Copy each line of the listing where the word "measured" can be found.
::: DATA BELOW :::
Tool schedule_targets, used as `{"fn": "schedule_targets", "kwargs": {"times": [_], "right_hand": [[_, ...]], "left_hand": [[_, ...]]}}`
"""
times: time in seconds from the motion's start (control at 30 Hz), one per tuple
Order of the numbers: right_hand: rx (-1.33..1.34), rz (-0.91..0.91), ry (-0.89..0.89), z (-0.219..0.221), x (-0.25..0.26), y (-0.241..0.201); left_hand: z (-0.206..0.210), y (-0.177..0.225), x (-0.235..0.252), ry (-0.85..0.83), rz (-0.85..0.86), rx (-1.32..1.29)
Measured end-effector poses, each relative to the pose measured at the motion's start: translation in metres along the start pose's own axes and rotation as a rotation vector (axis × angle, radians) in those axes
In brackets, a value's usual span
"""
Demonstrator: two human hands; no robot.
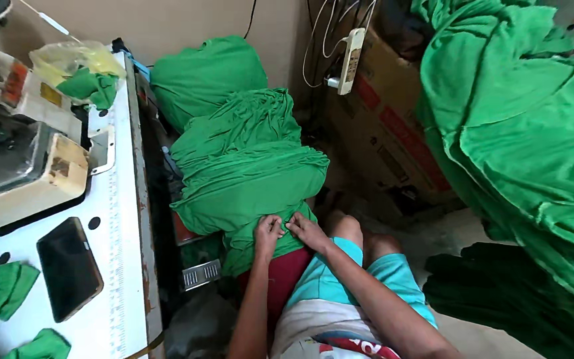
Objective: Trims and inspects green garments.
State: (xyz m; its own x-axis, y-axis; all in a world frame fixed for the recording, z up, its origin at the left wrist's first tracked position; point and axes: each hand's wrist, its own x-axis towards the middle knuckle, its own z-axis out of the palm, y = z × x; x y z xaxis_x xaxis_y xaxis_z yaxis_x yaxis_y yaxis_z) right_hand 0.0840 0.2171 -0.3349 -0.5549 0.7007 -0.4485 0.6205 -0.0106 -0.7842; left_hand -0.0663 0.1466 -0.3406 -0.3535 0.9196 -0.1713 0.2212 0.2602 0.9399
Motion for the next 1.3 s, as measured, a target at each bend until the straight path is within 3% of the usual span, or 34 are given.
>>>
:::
→ **OUTPUT FOR THIS TASK**:
Measured end-effector poses, each relative to the pose measured at the motion's start: translation in metres along the start pose's own axes and rotation as a rotation vector (axis × angle, radians) in those axes
Motion for the next 1.3 s, as measured, a target at each bend until the straight path is within 3% of the usual span, or 34 are given.

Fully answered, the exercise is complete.